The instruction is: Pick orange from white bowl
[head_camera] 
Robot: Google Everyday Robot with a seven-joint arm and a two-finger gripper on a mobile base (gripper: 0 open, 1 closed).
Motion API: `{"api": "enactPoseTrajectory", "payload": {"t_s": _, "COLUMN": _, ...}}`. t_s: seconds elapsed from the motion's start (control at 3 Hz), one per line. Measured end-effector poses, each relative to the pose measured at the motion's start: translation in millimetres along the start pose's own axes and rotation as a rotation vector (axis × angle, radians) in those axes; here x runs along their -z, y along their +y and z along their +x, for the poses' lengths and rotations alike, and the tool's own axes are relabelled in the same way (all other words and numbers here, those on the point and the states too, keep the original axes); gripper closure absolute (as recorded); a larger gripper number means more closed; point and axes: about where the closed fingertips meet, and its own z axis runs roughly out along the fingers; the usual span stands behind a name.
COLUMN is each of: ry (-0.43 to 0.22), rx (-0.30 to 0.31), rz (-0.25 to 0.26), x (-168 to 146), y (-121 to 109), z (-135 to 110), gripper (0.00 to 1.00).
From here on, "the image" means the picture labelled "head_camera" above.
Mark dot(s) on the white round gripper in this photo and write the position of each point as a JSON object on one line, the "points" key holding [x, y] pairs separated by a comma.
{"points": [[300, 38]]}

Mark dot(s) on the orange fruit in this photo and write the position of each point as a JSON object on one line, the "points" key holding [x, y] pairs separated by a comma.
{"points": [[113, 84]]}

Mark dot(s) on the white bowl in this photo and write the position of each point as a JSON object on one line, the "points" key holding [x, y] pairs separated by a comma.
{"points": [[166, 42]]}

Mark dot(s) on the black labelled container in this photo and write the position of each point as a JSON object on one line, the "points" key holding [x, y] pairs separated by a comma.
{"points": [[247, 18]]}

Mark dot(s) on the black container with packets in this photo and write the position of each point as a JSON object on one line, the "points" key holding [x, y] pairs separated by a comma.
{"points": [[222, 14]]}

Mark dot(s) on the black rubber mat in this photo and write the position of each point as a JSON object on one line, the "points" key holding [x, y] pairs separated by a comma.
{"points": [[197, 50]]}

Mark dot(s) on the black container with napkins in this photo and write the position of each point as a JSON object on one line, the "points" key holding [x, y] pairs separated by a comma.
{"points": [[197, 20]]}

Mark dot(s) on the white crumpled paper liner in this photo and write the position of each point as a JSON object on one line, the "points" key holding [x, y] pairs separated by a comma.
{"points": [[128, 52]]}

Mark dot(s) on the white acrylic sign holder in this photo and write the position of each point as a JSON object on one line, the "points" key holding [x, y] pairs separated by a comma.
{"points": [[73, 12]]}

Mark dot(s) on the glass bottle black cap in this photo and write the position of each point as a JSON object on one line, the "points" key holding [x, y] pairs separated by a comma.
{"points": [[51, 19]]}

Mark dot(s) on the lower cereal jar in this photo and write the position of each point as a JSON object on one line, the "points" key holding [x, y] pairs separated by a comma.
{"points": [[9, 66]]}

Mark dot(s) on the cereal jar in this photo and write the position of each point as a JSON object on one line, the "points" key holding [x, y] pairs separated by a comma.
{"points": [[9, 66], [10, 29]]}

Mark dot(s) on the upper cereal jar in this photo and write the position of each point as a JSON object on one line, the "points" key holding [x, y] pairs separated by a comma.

**Exercise directions**: Set down the lines of the records exactly, from the first one through the line containing "Robot: Google Everyday", and add nothing else.

**Output below**:
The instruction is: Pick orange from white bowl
[head_camera] 
Robot: Google Everyday Robot with a seven-joint arm and a two-finger gripper on a mobile base (gripper: 0 open, 1 closed).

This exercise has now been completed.